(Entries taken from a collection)
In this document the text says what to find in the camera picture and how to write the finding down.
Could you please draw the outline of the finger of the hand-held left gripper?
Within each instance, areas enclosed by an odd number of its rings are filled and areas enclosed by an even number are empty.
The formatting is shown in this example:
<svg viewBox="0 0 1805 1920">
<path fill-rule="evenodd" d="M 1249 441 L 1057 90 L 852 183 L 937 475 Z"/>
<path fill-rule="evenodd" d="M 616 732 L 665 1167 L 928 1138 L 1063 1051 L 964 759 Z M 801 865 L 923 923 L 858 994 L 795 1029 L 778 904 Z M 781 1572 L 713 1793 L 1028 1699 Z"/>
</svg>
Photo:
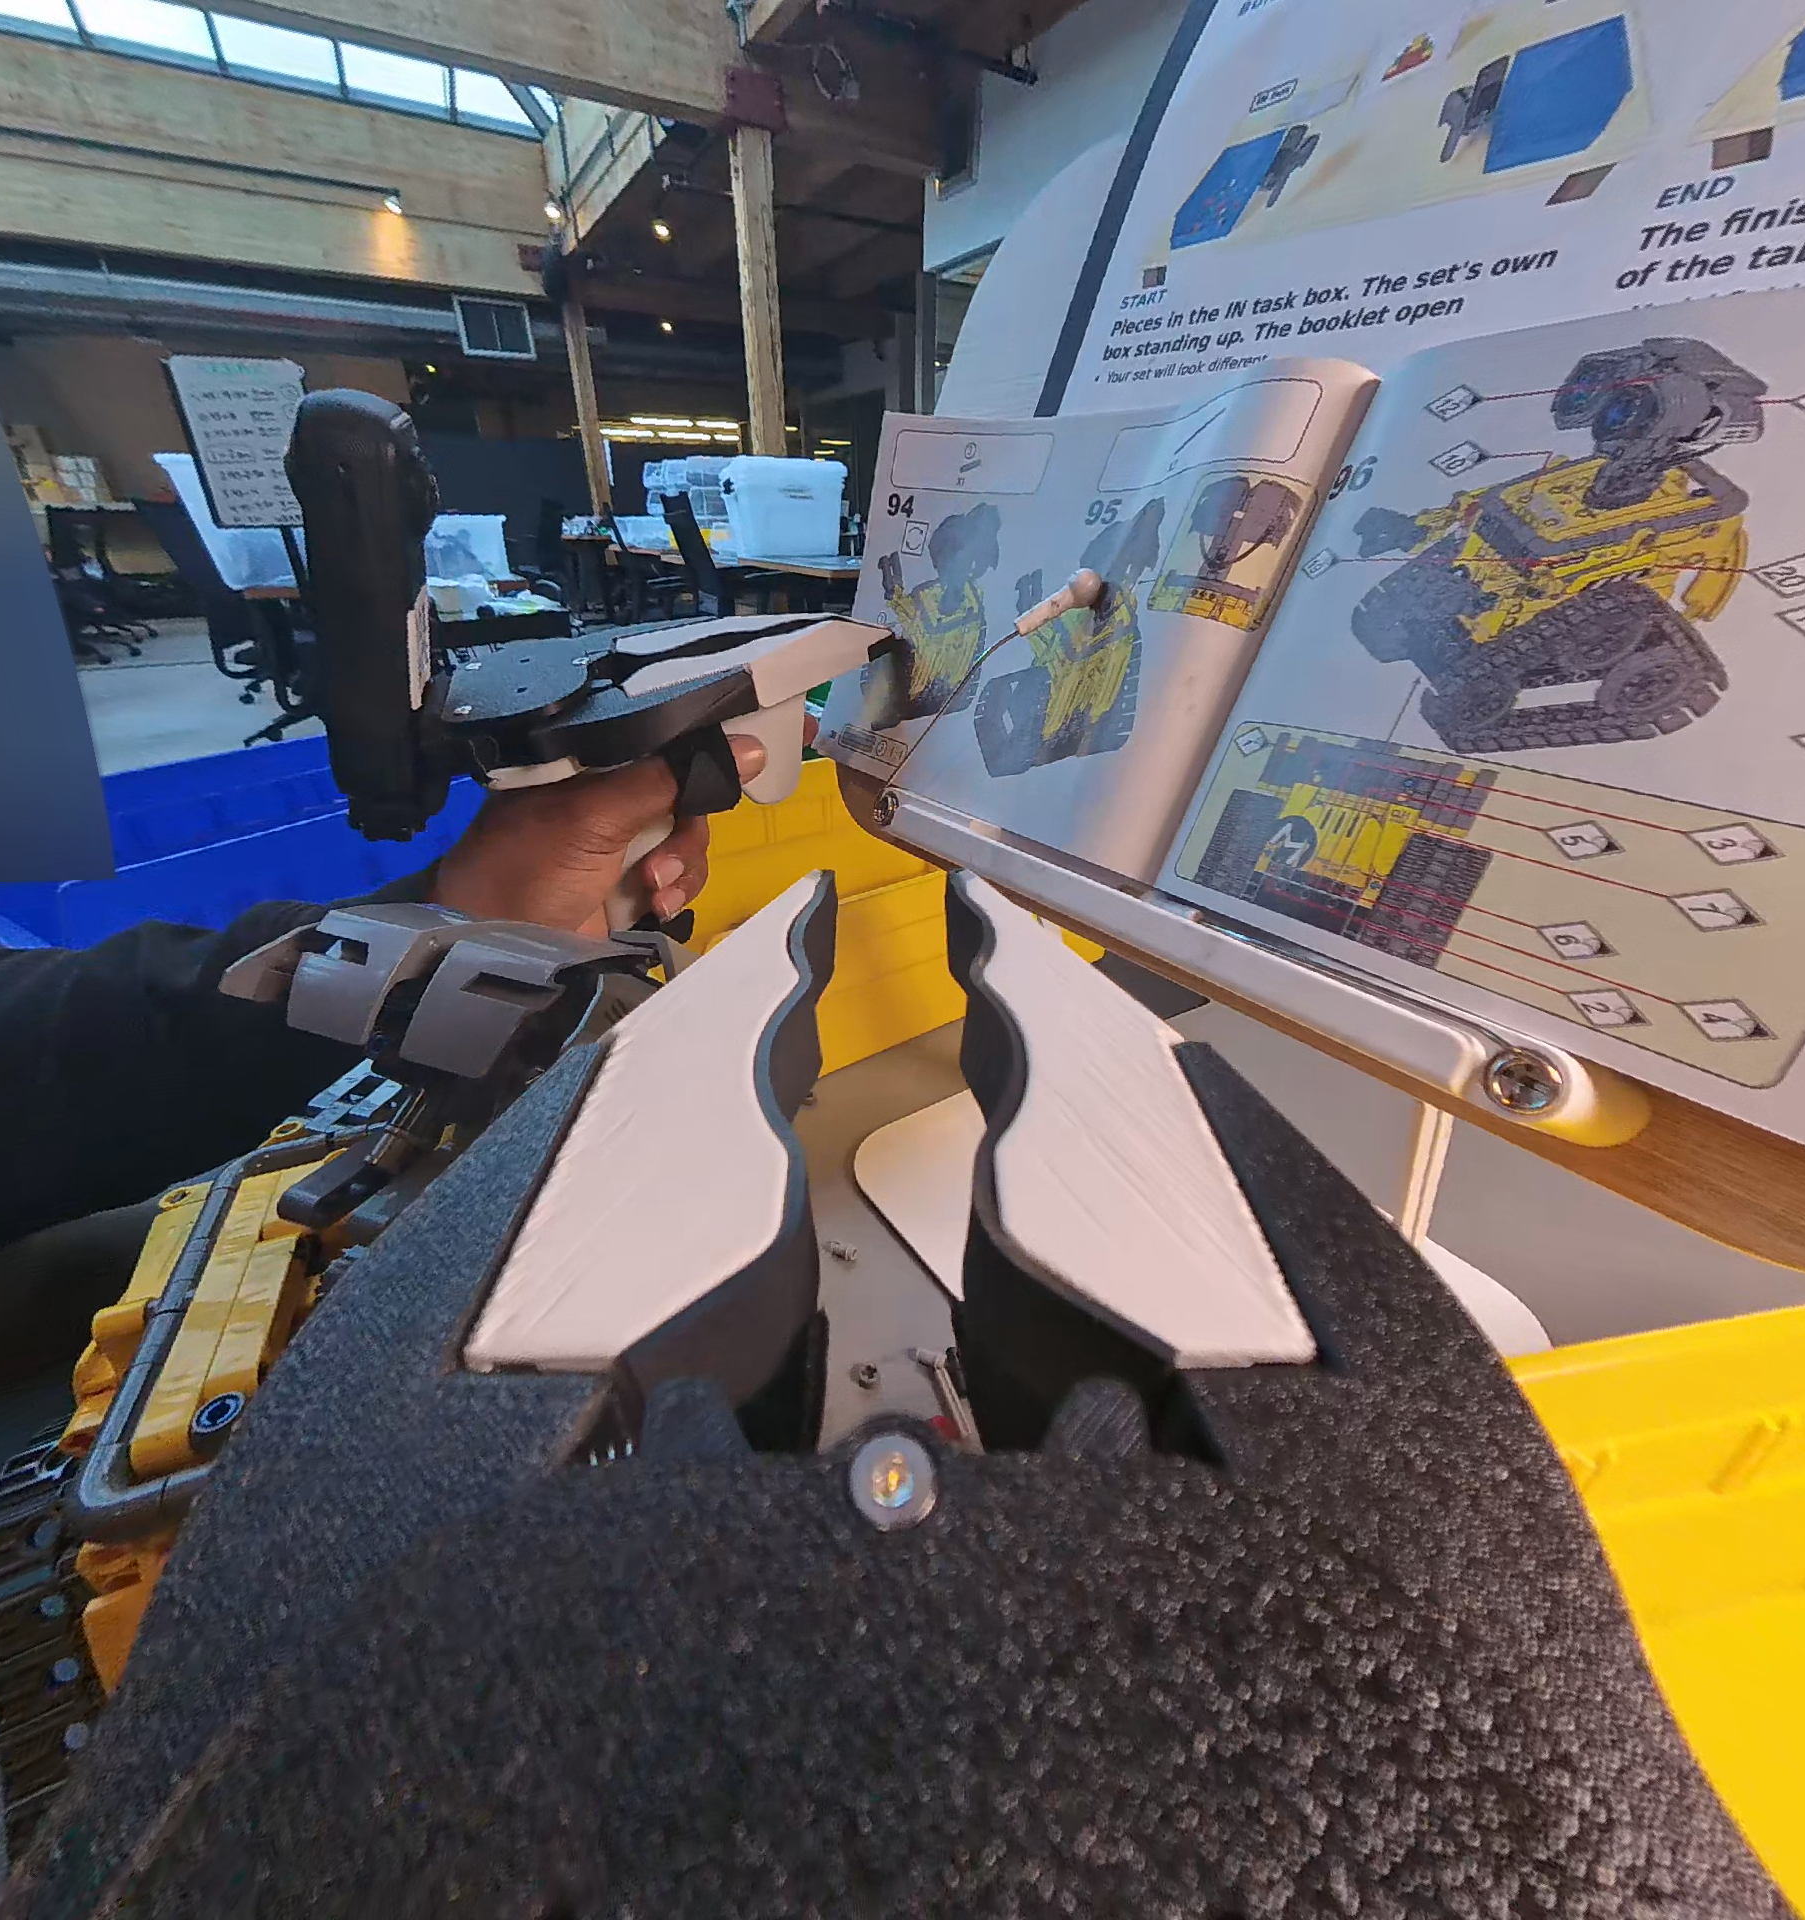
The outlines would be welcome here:
<svg viewBox="0 0 1805 1920">
<path fill-rule="evenodd" d="M 839 675 L 832 682 L 815 684 L 832 690 L 842 679 L 849 679 L 856 690 L 869 684 L 891 680 L 890 666 L 901 660 L 901 648 L 890 646 L 874 656 L 862 671 Z M 670 712 L 683 706 L 683 686 L 717 682 L 727 692 L 727 706 L 714 717 L 699 717 L 678 729 L 661 748 L 661 757 L 678 778 L 678 787 L 795 787 L 801 759 L 822 731 L 826 696 L 805 696 L 790 700 L 756 700 L 753 677 L 747 671 L 732 671 L 717 677 L 694 679 L 670 684 L 645 696 L 667 696 Z M 738 732 L 756 739 L 763 748 L 763 770 L 745 781 L 735 773 L 732 741 Z"/>
<path fill-rule="evenodd" d="M 790 700 L 862 671 L 890 648 L 890 629 L 851 618 L 730 615 L 664 622 L 612 637 L 590 679 L 628 698 L 747 671 L 756 700 Z"/>
</svg>

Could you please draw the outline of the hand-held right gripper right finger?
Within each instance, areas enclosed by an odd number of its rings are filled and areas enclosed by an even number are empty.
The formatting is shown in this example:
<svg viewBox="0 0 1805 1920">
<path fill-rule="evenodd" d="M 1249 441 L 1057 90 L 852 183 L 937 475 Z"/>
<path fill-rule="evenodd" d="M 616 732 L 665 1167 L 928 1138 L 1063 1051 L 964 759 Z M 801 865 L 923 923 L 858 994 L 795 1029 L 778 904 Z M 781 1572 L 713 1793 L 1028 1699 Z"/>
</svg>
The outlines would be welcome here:
<svg viewBox="0 0 1805 1920">
<path fill-rule="evenodd" d="M 1177 1034 L 968 871 L 948 965 L 983 1118 L 959 1312 L 981 1433 L 1045 1433 L 1086 1380 L 1161 1412 L 1177 1378 L 1313 1362 Z"/>
</svg>

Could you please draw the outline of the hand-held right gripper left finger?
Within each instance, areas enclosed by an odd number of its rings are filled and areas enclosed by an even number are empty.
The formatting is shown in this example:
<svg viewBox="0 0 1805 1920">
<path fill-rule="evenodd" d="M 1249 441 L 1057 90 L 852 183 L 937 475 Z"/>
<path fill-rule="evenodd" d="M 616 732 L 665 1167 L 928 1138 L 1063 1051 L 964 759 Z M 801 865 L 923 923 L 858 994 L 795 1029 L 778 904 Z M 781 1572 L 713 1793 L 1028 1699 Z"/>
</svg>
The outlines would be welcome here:
<svg viewBox="0 0 1805 1920">
<path fill-rule="evenodd" d="M 818 1253 L 795 1120 L 818 1076 L 837 885 L 801 876 L 616 1024 L 462 1347 L 476 1373 L 608 1376 L 732 1409 L 802 1372 Z"/>
</svg>

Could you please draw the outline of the metal wire page holder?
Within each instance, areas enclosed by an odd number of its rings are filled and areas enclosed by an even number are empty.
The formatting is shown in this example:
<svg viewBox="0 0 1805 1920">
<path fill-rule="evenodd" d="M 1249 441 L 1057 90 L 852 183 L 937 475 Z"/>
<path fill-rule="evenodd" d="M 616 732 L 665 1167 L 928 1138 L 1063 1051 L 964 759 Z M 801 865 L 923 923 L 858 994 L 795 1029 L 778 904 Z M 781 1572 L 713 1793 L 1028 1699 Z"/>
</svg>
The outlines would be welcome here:
<svg viewBox="0 0 1805 1920">
<path fill-rule="evenodd" d="M 979 588 L 959 591 L 953 613 L 929 612 L 933 588 L 901 588 L 897 558 L 882 558 L 882 578 L 896 588 L 883 603 L 888 639 L 870 651 L 849 692 L 832 692 L 818 715 L 815 751 L 837 763 L 883 774 L 890 784 L 944 717 L 973 707 L 983 664 L 1034 637 L 1065 613 L 1093 612 L 1105 599 L 1104 578 L 1080 568 L 1057 594 L 1017 613 L 1009 635 L 986 644 Z"/>
</svg>

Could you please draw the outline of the yellow grey brick robot model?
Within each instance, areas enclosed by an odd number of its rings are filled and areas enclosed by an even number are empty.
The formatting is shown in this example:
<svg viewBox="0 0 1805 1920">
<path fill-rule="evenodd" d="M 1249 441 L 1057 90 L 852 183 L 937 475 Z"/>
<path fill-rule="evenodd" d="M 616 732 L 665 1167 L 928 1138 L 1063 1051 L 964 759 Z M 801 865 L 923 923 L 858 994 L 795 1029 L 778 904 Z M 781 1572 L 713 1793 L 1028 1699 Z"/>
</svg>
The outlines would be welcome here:
<svg viewBox="0 0 1805 1920">
<path fill-rule="evenodd" d="M 2 1841 L 19 1860 L 89 1742 L 179 1527 L 292 1331 L 530 1082 L 656 993 L 690 929 L 602 939 L 337 908 L 222 993 L 362 1061 L 209 1180 L 166 1193 L 94 1317 L 62 1428 L 0 1470 Z"/>
</svg>

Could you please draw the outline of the instruction booklet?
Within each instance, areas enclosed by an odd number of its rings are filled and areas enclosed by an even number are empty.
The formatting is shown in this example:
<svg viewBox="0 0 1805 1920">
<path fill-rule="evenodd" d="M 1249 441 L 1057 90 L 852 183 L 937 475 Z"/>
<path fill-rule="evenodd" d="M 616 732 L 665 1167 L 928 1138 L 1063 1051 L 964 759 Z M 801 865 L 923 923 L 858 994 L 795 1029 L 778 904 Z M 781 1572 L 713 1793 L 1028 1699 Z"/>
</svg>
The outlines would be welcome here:
<svg viewBox="0 0 1805 1920">
<path fill-rule="evenodd" d="M 890 420 L 861 620 L 1012 639 L 905 790 L 1805 1145 L 1805 286 Z"/>
</svg>

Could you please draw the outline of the grey desk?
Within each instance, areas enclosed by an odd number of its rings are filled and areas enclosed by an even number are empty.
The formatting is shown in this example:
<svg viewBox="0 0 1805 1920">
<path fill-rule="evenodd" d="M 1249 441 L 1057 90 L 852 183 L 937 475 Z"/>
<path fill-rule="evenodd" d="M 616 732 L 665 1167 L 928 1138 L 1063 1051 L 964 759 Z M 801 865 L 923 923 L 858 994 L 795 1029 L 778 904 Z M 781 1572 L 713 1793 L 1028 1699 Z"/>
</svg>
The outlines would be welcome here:
<svg viewBox="0 0 1805 1920">
<path fill-rule="evenodd" d="M 854 1177 L 862 1141 L 962 1090 L 959 1047 L 960 1025 L 948 1024 L 828 1072 L 799 1115 L 829 1323 L 822 1450 L 908 1419 L 941 1419 L 979 1438 L 973 1406 L 956 1393 L 967 1380 L 949 1357 L 949 1301 Z"/>
</svg>

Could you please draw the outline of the white task instruction sheet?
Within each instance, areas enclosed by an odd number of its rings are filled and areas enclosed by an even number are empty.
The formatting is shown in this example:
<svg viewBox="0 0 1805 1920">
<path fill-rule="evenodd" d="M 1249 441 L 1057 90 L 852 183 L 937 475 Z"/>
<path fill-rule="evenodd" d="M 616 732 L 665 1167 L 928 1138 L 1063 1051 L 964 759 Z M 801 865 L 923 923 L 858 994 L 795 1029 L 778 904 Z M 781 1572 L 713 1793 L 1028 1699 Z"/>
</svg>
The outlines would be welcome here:
<svg viewBox="0 0 1805 1920">
<path fill-rule="evenodd" d="M 1805 3 L 1192 4 L 1037 417 L 1805 286 Z"/>
</svg>

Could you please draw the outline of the person's left hand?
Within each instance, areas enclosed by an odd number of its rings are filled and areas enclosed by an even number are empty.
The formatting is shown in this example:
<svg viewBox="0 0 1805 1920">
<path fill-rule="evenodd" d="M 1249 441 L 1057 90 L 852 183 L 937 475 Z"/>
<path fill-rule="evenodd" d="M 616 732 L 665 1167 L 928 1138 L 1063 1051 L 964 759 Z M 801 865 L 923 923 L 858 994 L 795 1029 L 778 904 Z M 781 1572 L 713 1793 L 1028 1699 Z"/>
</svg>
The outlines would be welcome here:
<svg viewBox="0 0 1805 1920">
<path fill-rule="evenodd" d="M 626 881 L 628 846 L 667 836 Z M 634 913 L 672 920 L 707 885 L 708 825 L 678 809 L 678 784 L 656 757 L 534 789 L 494 790 L 434 865 L 423 898 L 473 917 L 600 937 L 607 905 L 631 886 Z"/>
</svg>

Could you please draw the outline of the dark background table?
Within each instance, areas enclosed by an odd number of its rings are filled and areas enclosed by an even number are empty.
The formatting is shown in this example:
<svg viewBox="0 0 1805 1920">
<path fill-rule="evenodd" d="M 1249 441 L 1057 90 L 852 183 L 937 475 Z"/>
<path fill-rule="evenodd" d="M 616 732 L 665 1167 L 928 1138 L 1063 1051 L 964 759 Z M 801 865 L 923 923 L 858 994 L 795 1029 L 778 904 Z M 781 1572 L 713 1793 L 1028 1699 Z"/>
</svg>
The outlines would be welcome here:
<svg viewBox="0 0 1805 1920">
<path fill-rule="evenodd" d="M 616 625 L 699 615 L 674 541 L 634 543 L 602 522 L 576 520 L 563 524 L 562 549 L 576 558 L 585 605 L 600 605 Z M 847 612 L 862 572 L 851 558 L 745 562 L 724 546 L 708 549 L 721 565 L 739 568 L 735 608 L 742 612 Z"/>
</svg>

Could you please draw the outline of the black office chair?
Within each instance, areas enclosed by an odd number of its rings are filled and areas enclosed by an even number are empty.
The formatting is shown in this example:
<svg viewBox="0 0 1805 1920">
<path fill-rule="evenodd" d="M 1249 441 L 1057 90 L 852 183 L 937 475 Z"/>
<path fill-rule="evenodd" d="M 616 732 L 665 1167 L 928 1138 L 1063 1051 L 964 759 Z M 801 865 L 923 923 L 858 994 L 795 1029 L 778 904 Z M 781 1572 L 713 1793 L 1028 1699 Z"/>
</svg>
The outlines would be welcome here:
<svg viewBox="0 0 1805 1920">
<path fill-rule="evenodd" d="M 661 493 L 664 520 L 675 546 L 683 585 L 700 615 L 735 613 L 739 568 L 721 565 L 708 549 L 700 522 L 685 493 Z"/>
</svg>

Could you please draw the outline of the cluttered background table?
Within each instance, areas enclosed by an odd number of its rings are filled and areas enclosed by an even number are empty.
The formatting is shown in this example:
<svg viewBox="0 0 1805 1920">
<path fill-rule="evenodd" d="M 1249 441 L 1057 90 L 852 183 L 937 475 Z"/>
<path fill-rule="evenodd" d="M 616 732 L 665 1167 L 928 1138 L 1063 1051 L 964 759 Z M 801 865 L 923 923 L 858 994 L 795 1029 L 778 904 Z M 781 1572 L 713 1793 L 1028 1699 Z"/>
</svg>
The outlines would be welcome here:
<svg viewBox="0 0 1805 1920">
<path fill-rule="evenodd" d="M 166 490 L 160 497 L 137 499 L 135 513 L 196 595 L 215 646 L 234 650 L 236 631 L 302 644 L 326 633 L 326 612 L 344 613 L 342 625 L 355 629 L 355 613 L 364 612 L 360 605 L 331 608 L 323 599 L 310 601 L 303 587 L 314 587 L 320 598 L 342 575 L 357 578 L 360 566 L 311 568 L 302 529 L 221 529 L 209 518 L 209 503 L 188 456 L 160 453 L 155 466 Z M 405 565 L 397 554 L 392 570 L 376 570 L 369 585 L 392 591 L 397 627 L 413 631 L 416 620 L 431 608 L 433 587 L 447 587 L 463 615 L 480 608 L 503 615 L 494 585 L 509 581 L 515 581 L 515 572 L 505 556 L 503 516 L 434 516 L 416 565 Z"/>
</svg>

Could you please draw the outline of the white storage box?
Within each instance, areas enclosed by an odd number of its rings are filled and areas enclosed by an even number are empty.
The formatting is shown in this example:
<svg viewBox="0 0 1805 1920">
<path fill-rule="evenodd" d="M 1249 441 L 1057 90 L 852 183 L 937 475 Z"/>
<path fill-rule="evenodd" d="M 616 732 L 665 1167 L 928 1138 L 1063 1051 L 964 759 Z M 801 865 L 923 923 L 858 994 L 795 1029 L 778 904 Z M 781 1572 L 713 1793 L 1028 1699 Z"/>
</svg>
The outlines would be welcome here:
<svg viewBox="0 0 1805 1920">
<path fill-rule="evenodd" d="M 849 470 L 832 459 L 739 456 L 721 469 L 730 551 L 745 562 L 808 562 L 839 554 Z"/>
</svg>

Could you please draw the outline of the yellow plastic bin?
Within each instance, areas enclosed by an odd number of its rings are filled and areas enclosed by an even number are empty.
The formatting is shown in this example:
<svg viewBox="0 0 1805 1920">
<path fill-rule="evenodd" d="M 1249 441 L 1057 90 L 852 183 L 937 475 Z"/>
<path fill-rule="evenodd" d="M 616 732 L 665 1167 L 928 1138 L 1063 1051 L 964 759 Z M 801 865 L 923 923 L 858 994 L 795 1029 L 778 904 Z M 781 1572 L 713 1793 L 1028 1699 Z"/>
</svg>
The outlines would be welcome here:
<svg viewBox="0 0 1805 1920">
<path fill-rule="evenodd" d="M 1689 1746 L 1805 1917 L 1805 1307 L 1509 1366 Z"/>
<path fill-rule="evenodd" d="M 802 763 L 783 804 L 747 799 L 710 818 L 707 885 L 685 944 L 704 954 L 815 870 L 837 881 L 835 972 L 816 1007 L 822 1070 L 959 1019 L 964 999 L 946 967 L 941 870 L 861 829 L 826 757 Z"/>
</svg>

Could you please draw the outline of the whiteboard on stand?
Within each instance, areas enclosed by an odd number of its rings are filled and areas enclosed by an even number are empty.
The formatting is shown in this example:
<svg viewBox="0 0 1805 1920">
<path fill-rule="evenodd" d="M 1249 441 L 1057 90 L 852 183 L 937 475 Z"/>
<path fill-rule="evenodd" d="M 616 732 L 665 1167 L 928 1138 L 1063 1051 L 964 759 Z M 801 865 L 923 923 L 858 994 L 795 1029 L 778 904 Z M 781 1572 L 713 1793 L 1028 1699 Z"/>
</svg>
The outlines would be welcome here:
<svg viewBox="0 0 1805 1920">
<path fill-rule="evenodd" d="M 161 371 L 212 522 L 224 530 L 299 529 L 286 445 L 305 371 L 285 358 L 185 354 L 171 354 Z"/>
</svg>

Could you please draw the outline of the blue plastic bin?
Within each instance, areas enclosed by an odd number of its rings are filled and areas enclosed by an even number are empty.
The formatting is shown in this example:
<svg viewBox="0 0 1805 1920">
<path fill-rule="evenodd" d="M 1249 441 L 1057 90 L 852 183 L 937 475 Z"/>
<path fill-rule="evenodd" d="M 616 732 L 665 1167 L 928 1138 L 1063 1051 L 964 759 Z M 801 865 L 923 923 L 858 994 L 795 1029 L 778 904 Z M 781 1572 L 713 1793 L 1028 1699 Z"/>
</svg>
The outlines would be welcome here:
<svg viewBox="0 0 1805 1920">
<path fill-rule="evenodd" d="M 364 839 L 323 737 L 103 778 L 114 878 L 0 883 L 0 944 L 79 949 L 141 922 L 219 930 L 268 900 L 362 898 L 438 858 L 482 804 L 455 781 L 409 842 Z"/>
</svg>

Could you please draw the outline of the white book stand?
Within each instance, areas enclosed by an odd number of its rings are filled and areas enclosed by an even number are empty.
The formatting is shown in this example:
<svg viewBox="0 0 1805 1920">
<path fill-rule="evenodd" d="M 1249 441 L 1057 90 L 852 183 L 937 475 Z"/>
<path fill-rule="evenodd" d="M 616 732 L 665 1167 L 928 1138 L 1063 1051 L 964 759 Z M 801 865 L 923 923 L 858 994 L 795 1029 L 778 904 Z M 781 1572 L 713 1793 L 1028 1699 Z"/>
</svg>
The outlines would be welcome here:
<svg viewBox="0 0 1805 1920">
<path fill-rule="evenodd" d="M 1805 1146 L 1418 997 L 1322 963 L 1231 922 L 1215 923 L 1137 883 L 1057 859 L 911 794 L 837 768 L 849 815 L 870 836 L 970 870 L 1017 905 L 1198 999 L 1227 1007 L 1415 1107 L 1384 1177 L 1384 1218 L 1426 1257 L 1506 1357 L 1618 1331 L 1655 1331 L 1805 1305 Z M 1466 1122 L 1542 1163 L 1581 1193 L 1603 1189 L 1691 1240 L 1796 1275 L 1789 1286 L 1722 1288 L 1681 1268 L 1669 1282 L 1619 1283 L 1601 1243 L 1573 1264 L 1548 1226 L 1519 1238 L 1511 1200 L 1490 1200 L 1490 1272 L 1431 1236 L 1455 1128 Z"/>
</svg>

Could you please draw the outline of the pale curved board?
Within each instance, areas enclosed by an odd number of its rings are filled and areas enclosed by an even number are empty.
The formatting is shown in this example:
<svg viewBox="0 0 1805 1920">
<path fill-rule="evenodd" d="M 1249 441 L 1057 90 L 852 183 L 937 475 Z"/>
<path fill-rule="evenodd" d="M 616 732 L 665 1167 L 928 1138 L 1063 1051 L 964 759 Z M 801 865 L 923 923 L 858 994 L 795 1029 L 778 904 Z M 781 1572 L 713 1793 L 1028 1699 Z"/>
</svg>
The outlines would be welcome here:
<svg viewBox="0 0 1805 1920">
<path fill-rule="evenodd" d="M 949 208 L 928 211 L 933 264 L 993 242 L 940 379 L 937 417 L 1028 420 L 1058 407 L 1126 217 L 1126 159 L 1126 134 L 1070 156 L 989 156 Z"/>
</svg>

** AIM OF THE TASK **
Return each line above where the word "left" shows up.

** OUTPUT BELOW **
Could you please draw the outline of the finger of the hand-held left gripper?
Could you please draw the outline of the hand-held right gripper left finger?
Could you please draw the outline of the person's left hand?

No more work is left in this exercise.